▶ _Provided information_:
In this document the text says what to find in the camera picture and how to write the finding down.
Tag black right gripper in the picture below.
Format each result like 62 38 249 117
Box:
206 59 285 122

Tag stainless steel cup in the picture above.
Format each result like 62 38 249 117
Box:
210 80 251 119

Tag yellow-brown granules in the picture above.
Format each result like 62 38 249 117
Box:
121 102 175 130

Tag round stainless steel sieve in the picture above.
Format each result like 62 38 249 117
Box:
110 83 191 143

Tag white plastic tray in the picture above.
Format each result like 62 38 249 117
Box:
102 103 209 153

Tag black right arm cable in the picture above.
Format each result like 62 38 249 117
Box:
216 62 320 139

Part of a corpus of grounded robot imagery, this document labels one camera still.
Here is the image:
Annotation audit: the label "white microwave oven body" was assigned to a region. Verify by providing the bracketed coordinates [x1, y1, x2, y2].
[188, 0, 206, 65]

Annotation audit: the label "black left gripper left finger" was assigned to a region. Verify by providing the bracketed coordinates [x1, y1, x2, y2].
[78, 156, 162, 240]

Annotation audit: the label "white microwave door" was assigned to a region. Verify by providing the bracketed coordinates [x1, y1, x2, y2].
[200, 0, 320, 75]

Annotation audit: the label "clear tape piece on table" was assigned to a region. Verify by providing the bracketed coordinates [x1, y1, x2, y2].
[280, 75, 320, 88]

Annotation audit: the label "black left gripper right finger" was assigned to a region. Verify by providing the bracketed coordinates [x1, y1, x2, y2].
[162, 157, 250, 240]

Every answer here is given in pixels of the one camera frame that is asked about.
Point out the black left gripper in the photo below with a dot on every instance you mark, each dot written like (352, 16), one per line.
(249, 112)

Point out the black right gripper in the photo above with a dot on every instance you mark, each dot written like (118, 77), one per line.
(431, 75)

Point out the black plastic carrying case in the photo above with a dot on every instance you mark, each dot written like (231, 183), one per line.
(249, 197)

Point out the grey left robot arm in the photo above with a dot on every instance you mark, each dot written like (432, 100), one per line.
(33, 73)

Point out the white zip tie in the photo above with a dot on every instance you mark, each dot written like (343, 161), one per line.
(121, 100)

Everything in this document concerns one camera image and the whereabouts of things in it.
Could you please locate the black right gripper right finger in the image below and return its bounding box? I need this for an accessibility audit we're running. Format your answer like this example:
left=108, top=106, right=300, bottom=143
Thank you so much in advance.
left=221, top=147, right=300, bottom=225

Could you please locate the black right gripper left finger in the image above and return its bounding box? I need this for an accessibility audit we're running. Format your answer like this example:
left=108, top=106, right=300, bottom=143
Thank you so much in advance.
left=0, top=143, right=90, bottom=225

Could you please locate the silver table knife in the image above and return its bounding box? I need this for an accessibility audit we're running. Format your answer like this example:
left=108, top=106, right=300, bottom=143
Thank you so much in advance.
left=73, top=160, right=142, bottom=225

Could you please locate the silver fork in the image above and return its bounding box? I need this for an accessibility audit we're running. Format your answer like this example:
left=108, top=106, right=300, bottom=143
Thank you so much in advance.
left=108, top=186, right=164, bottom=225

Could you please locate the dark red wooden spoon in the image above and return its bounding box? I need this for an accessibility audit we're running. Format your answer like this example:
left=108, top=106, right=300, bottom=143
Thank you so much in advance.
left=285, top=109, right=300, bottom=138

▶ _Instructions to follow_: Repeat the entries word for word. Skip none of them.

▶ _Your solution_:
In this document the text says what to find in the camera picture and how to write the finding down.
Tag black right gripper in the picture below.
Format each result like 62 38 249 117
Box:
206 59 285 122

Tag stainless steel cup in the picture above.
Format each result like 62 38 249 117
Box:
210 80 251 119

Tag yellow-brown granules in the picture above.
Format each result like 62 38 249 117
Box:
121 102 175 130

Tag round stainless steel sieve in the picture above.
Format each result like 62 38 249 117
Box:
110 83 191 143

Tag white plastic tray in the picture above.
Format each result like 62 38 249 117
Box:
102 103 209 153

Tag black right arm cable in the picture above.
Format each result like 62 38 249 117
Box:
216 62 320 139

Part of a corpus of grounded robot imagery, this document labels one camera still.
Here is the image:
Annotation audit: the label "white microwave oven body" was assigned to a region. Verify by providing the bracketed coordinates [x1, y1, x2, y2].
[188, 0, 206, 65]

Annotation audit: the label "black left gripper left finger" was assigned to a region. Verify by providing the bracketed coordinates [x1, y1, x2, y2].
[78, 156, 162, 240]

Annotation audit: the label "white microwave door" was assigned to a region. Verify by providing the bracketed coordinates [x1, y1, x2, y2].
[200, 0, 320, 75]

Annotation audit: the label "clear tape piece on table" was assigned to a region. Verify by providing the bracketed coordinates [x1, y1, x2, y2].
[280, 75, 320, 88]

Annotation audit: the label "black left gripper right finger" was assigned to a region. Verify by providing the bracketed coordinates [x1, y1, x2, y2].
[162, 157, 250, 240]

Every answer here is given in pixels of the one camera frame that is asked about.
Point out the black left gripper in the photo below with a dot on every instance you mark, each dot written like (352, 16), one per line.
(249, 112)

Point out the black right gripper in the photo above with a dot on every instance you mark, each dot written like (118, 77), one per line.
(431, 75)

Point out the black plastic carrying case in the photo above with a dot on every instance you mark, each dot written like (231, 183), one per line.
(249, 197)

Point out the grey left robot arm in the photo above with a dot on every instance you mark, each dot written like (432, 100), one per line.
(33, 73)

Point out the white zip tie in the photo above with a dot on every instance you mark, each dot written like (343, 161), one per line.
(121, 100)

Everything in this document concerns one camera image and the whereabouts of things in it.
Could you please locate the black right gripper right finger in the image below and return its bounding box? I need this for an accessibility audit we're running. Format your answer like this example:
left=108, top=106, right=300, bottom=143
Thank you so much in advance.
left=221, top=147, right=300, bottom=225

Could you please locate the black right gripper left finger in the image above and return its bounding box? I need this for an accessibility audit we're running. Format your answer like this example:
left=108, top=106, right=300, bottom=143
Thank you so much in advance.
left=0, top=143, right=90, bottom=225

Could you please locate the silver table knife in the image above and return its bounding box? I need this for an accessibility audit we're running. Format your answer like this example:
left=108, top=106, right=300, bottom=143
Thank you so much in advance.
left=73, top=160, right=142, bottom=225

Could you please locate the silver fork in the image above and return its bounding box? I need this for an accessibility audit we're running. Format your answer like this example:
left=108, top=106, right=300, bottom=143
Thank you so much in advance.
left=108, top=186, right=164, bottom=225

Could you please locate the dark red wooden spoon in the image above and return its bounding box? I need this for an accessibility audit we're running. Format your answer like this example:
left=108, top=106, right=300, bottom=143
Thank you so much in advance.
left=285, top=109, right=300, bottom=138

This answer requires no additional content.